Post 16 in a series.
We often say, and mostly rightly, that work should come before play. That’s true for school, too: study and homework typically comes before play. Sometimes, however, play is a kind of study, and has educational value.
Microsoft’s Minecraft (Education Edition) is a video game that’s more than a game:
A hundred schools will start testing Minecraft Education Edition in May, but more can get it in June when a free early-access program begins, Microsoft and its Mojang game studio said Thursday….
“During the summer months, we are also going to be focused on working with educators on building out lesson plans, sharing learning activity ideas and creating reusable projects,” Microsoft said.
Minecraft players turn trees, animals and minerals resources into tools, weapons and shelter to survive nightly monster onslaughts. It’s a major hit, with more than 70 million copies sold. It’s not just about survival, though. A creative mode lets players build fanciful structures, automate pig farming and even reproduce the complicated internal workings of computer logic circuitry.
This open-endedness has made Minecraft adaptable to everything from computer programming to art history. Especially because kids take the initiative to learn with Minecraft on their own, it’s no wonder schools like it and parents don’t freak out so much when kids get obsessed….

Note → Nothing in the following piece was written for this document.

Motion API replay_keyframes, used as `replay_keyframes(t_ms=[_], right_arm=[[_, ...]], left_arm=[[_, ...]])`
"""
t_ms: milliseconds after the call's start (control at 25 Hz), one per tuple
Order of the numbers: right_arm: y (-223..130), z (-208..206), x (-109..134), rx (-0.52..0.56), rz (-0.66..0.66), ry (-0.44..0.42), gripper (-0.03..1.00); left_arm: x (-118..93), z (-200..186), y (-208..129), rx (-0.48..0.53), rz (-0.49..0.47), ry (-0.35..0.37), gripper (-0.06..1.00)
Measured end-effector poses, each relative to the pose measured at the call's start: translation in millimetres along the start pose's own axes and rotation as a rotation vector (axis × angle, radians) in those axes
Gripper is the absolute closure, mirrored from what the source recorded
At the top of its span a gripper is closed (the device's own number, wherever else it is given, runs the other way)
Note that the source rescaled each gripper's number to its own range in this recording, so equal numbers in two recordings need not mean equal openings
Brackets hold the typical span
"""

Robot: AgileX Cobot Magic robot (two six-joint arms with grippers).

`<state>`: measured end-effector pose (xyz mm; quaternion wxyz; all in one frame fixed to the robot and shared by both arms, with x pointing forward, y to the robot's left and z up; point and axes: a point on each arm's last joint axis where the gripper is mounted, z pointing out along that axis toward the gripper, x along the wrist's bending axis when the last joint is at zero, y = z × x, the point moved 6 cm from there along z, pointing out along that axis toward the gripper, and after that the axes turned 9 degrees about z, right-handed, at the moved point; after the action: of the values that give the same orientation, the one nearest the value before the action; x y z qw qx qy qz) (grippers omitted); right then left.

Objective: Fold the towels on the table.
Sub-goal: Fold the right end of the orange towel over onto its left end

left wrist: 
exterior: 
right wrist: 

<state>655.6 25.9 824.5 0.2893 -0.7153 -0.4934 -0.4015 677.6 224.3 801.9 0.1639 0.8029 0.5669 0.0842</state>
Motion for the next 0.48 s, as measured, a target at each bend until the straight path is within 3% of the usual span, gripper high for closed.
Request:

Electronic doesn’t always mean better, but rather sometimes it is advantageous. Most people see this, but not everyone. I am often surprised to meet well-schooled people who are sure that there is one way to approach something, a small number of ways to categorize something, and that approaches and categories are so fixed that they might as well be immutable natural laws.
There is no field of advanced study in America (or elsewhere) that does not have within it competing schools of thought, each advanced by equally talented academics. In fact, we would be surprised to find otherwise: one graduate department might align one way or another, but we’d expect that there would be an acknowledgement and engagement with competing theories elsewhere.
And yet, and yet, regarding teaching young children, one sometimes encounters those who see only one view, one method, one possibility. (I’m speaking generally, not of one person or place.) I’d say, in my experience, most teachers are open to creative options, but when one encounters someone who’s not, it’s quickly apparent, and always disappointing.
Minecraft, other games, electronic presentations, etc. are not the solution to all our educational challenges. They’re not even close. They are, however, partial solutions, and worthy reminders that what we once did isn’t an unalterable impediment against what we may yet do.